As per the provided information in the given question, we've :

• Initial velocity (u) = 0 m/s (As it was at rest first)
• Final velocity (v) = 36 km/h
• Time taken (t) = 10 s

In order to calculate acceleration and distance travelled by the bus for attaining this  velocity, firstly we need to convert final velocity in its standard form, that is m/s.

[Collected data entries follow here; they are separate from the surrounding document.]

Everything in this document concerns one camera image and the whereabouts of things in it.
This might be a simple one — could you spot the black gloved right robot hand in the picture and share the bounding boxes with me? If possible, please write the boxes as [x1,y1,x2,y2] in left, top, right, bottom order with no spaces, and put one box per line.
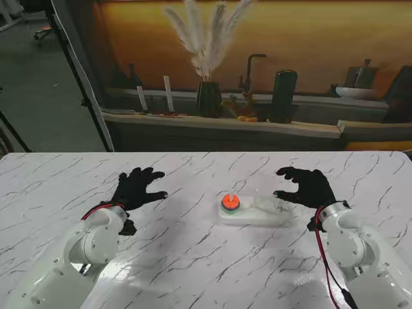
[272,166,338,210]

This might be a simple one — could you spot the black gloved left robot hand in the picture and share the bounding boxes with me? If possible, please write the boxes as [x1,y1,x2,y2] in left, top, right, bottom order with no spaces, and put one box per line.
[111,167,169,213]

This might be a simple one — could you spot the white Hanoi tower base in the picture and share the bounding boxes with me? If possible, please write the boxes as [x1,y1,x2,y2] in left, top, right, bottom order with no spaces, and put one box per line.
[220,189,290,228]

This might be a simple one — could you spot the small orange ring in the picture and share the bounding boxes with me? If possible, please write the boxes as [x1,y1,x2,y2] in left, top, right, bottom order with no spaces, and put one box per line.
[221,194,241,209]

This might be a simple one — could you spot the tray with red pieces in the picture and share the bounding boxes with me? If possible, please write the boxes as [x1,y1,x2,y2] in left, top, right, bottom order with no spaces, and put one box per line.
[138,111,183,118]

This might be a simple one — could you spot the stack of plates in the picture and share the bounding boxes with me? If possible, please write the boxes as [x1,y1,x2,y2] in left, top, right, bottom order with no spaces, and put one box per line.
[101,107,136,116]

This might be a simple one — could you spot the short wooden counter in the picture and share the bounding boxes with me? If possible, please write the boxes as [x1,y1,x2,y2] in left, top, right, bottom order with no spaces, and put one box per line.
[337,119,412,135]

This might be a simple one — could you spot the short white candle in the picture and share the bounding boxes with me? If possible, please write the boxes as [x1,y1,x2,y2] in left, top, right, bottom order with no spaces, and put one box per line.
[136,85,148,111]

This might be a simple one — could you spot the tall black cylinder appliance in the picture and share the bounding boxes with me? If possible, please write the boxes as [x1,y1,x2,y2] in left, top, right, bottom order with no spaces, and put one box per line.
[269,70,299,124]

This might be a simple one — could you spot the tall white candle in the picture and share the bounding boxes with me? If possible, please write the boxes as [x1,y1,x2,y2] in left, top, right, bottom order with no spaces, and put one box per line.
[163,75,176,113]

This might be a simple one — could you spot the white bowl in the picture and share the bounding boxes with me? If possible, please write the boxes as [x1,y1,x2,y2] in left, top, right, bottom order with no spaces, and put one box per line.
[335,86,377,100]

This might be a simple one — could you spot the tall dark glass bottle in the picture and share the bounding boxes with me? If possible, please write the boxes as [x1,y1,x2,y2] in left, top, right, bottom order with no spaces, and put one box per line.
[127,63,142,89]

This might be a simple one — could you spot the black tripod stand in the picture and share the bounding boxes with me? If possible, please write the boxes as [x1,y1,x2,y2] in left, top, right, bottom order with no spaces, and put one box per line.
[44,0,113,152]
[0,111,33,153]

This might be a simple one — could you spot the squat dark glass bottle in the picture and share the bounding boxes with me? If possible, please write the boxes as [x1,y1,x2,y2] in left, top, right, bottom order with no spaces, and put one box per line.
[112,64,128,88]

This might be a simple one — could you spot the brown coral figurine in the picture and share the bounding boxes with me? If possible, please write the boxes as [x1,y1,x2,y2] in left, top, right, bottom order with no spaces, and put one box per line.
[221,91,258,118]

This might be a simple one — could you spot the dark ribbed vase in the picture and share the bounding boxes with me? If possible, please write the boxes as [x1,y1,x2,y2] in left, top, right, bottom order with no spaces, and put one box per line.
[195,80,223,118]

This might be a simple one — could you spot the grey board with bottle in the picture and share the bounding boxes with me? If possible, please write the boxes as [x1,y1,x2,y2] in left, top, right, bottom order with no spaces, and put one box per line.
[342,59,379,88]

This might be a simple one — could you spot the dark angular box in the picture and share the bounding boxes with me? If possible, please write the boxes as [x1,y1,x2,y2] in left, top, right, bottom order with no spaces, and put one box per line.
[381,66,412,124]

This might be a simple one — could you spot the black kitchen faucet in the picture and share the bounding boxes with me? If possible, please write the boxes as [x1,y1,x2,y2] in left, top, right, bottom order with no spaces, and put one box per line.
[238,53,267,94]

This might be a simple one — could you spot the orange kitchen backdrop banner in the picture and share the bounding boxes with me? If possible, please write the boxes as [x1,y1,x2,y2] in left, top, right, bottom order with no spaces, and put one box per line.
[53,0,412,152]

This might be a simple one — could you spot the white pampas grass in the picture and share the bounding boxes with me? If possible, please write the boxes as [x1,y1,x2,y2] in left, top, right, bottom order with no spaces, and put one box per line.
[162,0,258,81]

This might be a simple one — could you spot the office chair base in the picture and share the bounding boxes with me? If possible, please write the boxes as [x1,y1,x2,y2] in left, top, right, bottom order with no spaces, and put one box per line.
[33,24,55,48]

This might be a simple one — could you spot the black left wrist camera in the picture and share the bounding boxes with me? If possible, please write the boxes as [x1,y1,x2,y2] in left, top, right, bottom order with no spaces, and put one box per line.
[118,218,138,236]

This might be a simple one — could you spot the red left arm cable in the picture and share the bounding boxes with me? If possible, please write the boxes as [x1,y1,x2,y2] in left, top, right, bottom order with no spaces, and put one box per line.
[80,201,126,221]

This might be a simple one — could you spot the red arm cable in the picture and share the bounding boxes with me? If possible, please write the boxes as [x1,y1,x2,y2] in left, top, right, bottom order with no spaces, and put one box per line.
[314,205,358,309]
[80,201,126,221]

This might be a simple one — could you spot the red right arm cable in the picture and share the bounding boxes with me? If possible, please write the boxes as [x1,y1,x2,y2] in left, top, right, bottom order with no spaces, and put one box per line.
[314,205,358,309]

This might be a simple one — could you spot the white desk frame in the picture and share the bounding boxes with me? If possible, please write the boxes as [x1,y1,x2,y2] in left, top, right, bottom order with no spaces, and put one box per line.
[0,0,26,32]

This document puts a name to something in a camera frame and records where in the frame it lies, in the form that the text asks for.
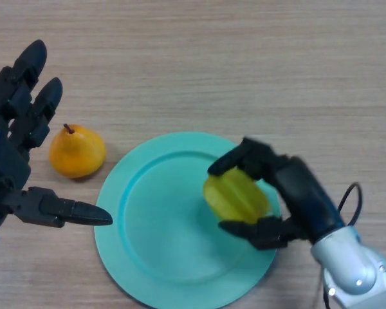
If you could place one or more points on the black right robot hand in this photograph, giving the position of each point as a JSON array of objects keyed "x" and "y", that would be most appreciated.
[{"x": 302, "y": 199}]

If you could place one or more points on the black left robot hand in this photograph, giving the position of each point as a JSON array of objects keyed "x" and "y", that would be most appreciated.
[{"x": 6, "y": 161}]

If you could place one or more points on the yellow starfruit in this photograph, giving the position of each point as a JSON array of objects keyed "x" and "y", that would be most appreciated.
[{"x": 235, "y": 196}]

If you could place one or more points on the green round plate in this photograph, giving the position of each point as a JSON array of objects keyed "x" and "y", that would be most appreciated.
[{"x": 167, "y": 231}]

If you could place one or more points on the orange pear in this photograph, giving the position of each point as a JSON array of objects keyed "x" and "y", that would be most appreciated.
[{"x": 77, "y": 154}]

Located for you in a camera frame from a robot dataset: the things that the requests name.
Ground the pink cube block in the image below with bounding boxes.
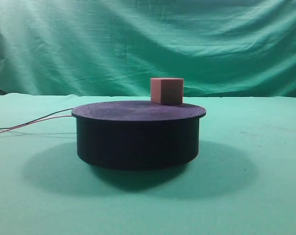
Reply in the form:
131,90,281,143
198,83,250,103
150,78,184,105

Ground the black round turntable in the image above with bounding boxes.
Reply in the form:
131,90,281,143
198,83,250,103
72,100,206,170

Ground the green backdrop cloth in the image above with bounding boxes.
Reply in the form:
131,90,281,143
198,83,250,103
0,0,296,97

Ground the green table cloth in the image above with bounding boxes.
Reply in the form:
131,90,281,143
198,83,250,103
0,97,296,235

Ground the black thin wire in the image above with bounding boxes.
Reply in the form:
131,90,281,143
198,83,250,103
0,108,74,130

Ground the red thin wire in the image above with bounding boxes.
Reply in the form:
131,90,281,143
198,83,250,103
0,115,73,137

$\longmapsto \rm {1 \; kmh^{-1} = \dfrac{5}{18} \; ms^{-1} }$

$\longmapsto \rm {36 \; kmh^{-1} = \Bigg ( \dfrac{5}{18} \times 36 \Bigg ) \; ms^{-1} }$

$\longmapsto \rm {36 \; kmh^{-1} = ( 5\times 2 ) \; ms^{-1} }$

$\longmapsto \rm {36 \; kmh^{-1} = 10 \; ms^{-1} }$

$\longmapsto \bf {Final \; velocity = 10 \; ms^{-1} }$

$\rule{200}2$

Calculating acceleration of the bus (a) :

By using the first equation of motion :

$\longmapsto \bf {v = u + at}$

• v denotes final velocity
• u denotes initial velocity
• a denotes acceleration
• t denotes time

$\longmapsto \rm {10 = 0 + 10a}$

$\longmapsto \rm{10 -0= 10a}$

$\longmapsto \rm {10 = 1 0a}$

$\longmapsto \rm {\cancel{\dfrac{10}{10}} = a}$

$\longmapsto \bf {1 \; m/s^2 = a}$

∴ Acceleration of the bus is 1 m/s².

$\rule{200}2$

Calculating distance travelled by the bus for attaining this  velocity (s) :

By using the third equation of motion,

$\longmapsto \bf {v^2 -u^2 = 2as}$

• v denotes final velocity
• u denotes initial velocity
• a denotes acceleration
• s denotes distance

$\longmapsto \rm {(10)^2 -(0)^2 = 2\times 1 \times s}$

$\longmapsto \rm {100 -0 = 2s}$

$\longmapsto \rm {100 = 2s}$

$\longmapsto \rm {\cancel{\dfrac{100}{2}} = s}$

$\longmapsto \bf {50 \; m= s}$

∴ Distance travelled by the bus for attaining this  velocity is 50 m.